More fundamentally, the CCA itself remains unproven in any operational sense: General Atomics' YFQ-42A Dark Merlin prototype crashed on April 6, a total loss from an autopilot miscalculation of weight and center of gravity. Autonomy software is still under competitive development between Anduril, Shield AI, and Collins Aerospace. Nobody has demonstrated how AI-flown fighters perform when jammed, spoofed, or facing adversary autonomous systems in contested electromagnetic environments where GPS is denied, comms are degraded, and the onboard processor has to make life-or-death targeting decisions with no human in the loop. That is the hardest engineering problem in defense today. A $25 million drone that cannot find its target is not cheap; it is wreckage with a receipt.

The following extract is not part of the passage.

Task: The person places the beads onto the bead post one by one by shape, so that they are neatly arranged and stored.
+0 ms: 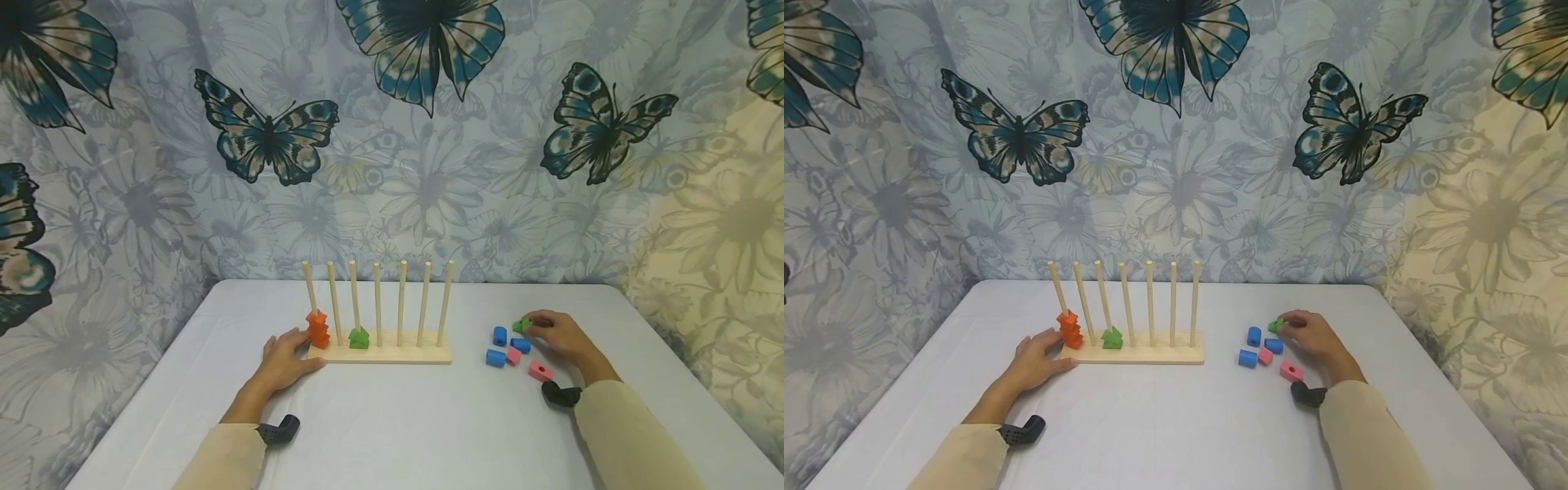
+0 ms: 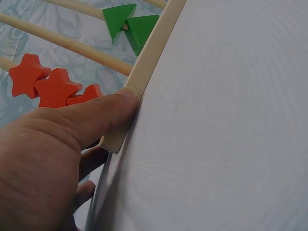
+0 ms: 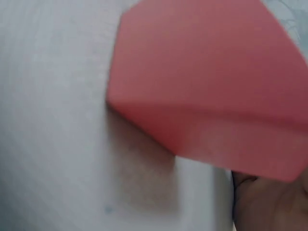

But even skeptics' math works in the CCA's favor. Assume half of deployed CCAs fail their missions due to autonomy limitations, a full 50 percent failure rate, and attrition savings still exceed $4 billion in the CSIS base case while roughly 70 pilots still come home who otherwise would not have. Break-even sits at approximately 27 percent mission success, the rate below which CCAs stop saving money compared to an all-manned force. Above that threshold, every additional sortie adds value to the force. First-generation Predator drones, far less sophisticated than what General Atomics and Anduril are building now, achieved completion rates above 80 percent in permissive airspace two decades ago.
What This Means for You
America's Air Force is short 1,142 fighter pilots it cannot train fast enough, and it faces a peer adversary armed with the world's densest layered air defense network and enough ballistic missiles to crater every US air base within a thousand miles of Taiwan. Iran just demonstrated, with burning wreckage scattered across desert tarmac, that hundred-million-dollar aircraft are targets. Against this backdrop, a $25 million autonomous fighter that can be manufactured faster than a pilot can be trained, that carries weapons further than an F-35, that absorbs fire in kill zones where no sane commander would send a human: not a compromise. Long overdue.
If you work in defense acquisition, study the CCA's modular airframe-plus-software procurement model for any platform where autonomy might decouple from hardware. If you invest in defense stocks, watch Increment 2 closely: nine vendors are developing concepts, and the winner sets the template for a fleet potentially ten times larger than Increment 1. If you are a taxpayer, the core question is whether Pentagon software development can deliver on time, because airframes are sheet metal and engines, problems the defense industry solved decades ago. AI brains are where programs go to die. GAO tracks CCA milestones in its annual weapons systems assessment, and by the time 150 CCAs arrive before 2030, the math will have spoken louder than any doctrinal debate about whether pilots belong in cockpits or behind screens.